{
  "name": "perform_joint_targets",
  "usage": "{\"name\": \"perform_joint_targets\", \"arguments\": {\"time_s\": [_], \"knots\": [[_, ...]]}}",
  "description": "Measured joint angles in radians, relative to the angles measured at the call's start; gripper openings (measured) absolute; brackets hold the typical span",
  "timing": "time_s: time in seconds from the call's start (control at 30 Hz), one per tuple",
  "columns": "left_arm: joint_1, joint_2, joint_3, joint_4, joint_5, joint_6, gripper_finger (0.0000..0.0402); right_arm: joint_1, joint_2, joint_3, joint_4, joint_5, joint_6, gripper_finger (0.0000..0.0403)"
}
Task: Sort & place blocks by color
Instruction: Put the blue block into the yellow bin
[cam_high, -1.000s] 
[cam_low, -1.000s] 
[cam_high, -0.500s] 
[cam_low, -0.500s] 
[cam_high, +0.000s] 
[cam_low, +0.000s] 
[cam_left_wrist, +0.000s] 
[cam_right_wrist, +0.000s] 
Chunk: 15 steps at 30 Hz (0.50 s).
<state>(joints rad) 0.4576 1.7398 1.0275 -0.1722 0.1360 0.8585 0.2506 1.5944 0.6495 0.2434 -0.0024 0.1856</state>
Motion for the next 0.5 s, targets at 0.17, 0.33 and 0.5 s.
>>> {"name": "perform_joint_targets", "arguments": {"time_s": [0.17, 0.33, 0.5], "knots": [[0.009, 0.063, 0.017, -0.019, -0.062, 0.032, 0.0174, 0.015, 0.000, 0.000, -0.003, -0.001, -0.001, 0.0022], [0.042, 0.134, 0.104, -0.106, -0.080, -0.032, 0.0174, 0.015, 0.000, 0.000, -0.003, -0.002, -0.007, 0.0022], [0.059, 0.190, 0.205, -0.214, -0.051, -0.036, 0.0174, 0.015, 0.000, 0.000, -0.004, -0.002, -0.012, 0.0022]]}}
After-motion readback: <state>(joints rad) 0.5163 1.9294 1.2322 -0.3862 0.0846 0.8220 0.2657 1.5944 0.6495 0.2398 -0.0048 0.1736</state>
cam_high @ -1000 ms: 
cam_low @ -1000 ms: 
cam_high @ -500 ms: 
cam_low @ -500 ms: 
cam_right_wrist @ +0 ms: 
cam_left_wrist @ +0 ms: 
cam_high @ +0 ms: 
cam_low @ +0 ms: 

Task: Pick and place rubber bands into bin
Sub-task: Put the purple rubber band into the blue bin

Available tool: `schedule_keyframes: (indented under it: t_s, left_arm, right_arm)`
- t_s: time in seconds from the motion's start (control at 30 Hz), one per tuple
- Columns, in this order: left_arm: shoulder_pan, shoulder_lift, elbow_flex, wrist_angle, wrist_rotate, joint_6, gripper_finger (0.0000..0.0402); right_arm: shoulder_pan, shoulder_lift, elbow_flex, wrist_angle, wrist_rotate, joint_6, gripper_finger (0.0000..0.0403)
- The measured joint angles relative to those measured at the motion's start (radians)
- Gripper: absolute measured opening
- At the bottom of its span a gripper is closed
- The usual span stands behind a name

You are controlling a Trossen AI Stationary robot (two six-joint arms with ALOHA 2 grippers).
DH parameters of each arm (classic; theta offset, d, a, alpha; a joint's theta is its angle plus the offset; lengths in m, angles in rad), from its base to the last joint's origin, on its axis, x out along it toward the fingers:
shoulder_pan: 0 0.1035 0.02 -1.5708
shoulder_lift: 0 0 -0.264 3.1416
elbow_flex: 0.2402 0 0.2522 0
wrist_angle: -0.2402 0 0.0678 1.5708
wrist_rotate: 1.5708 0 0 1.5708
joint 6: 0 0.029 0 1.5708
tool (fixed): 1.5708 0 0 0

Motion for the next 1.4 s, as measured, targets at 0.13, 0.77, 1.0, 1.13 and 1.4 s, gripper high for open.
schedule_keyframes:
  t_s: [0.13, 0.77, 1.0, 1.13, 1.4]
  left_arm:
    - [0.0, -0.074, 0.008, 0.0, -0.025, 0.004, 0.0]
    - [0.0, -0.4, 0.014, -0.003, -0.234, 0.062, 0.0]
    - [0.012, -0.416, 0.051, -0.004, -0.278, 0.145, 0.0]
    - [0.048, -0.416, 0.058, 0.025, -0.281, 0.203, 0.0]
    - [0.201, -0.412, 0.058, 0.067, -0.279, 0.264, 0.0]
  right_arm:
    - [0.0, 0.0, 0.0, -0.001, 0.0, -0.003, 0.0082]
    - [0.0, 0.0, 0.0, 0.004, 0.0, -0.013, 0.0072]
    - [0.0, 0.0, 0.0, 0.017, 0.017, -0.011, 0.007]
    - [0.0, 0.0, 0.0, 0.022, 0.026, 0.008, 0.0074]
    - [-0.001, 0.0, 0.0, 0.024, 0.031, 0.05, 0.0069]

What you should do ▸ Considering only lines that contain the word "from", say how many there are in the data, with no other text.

Response area ▸ 3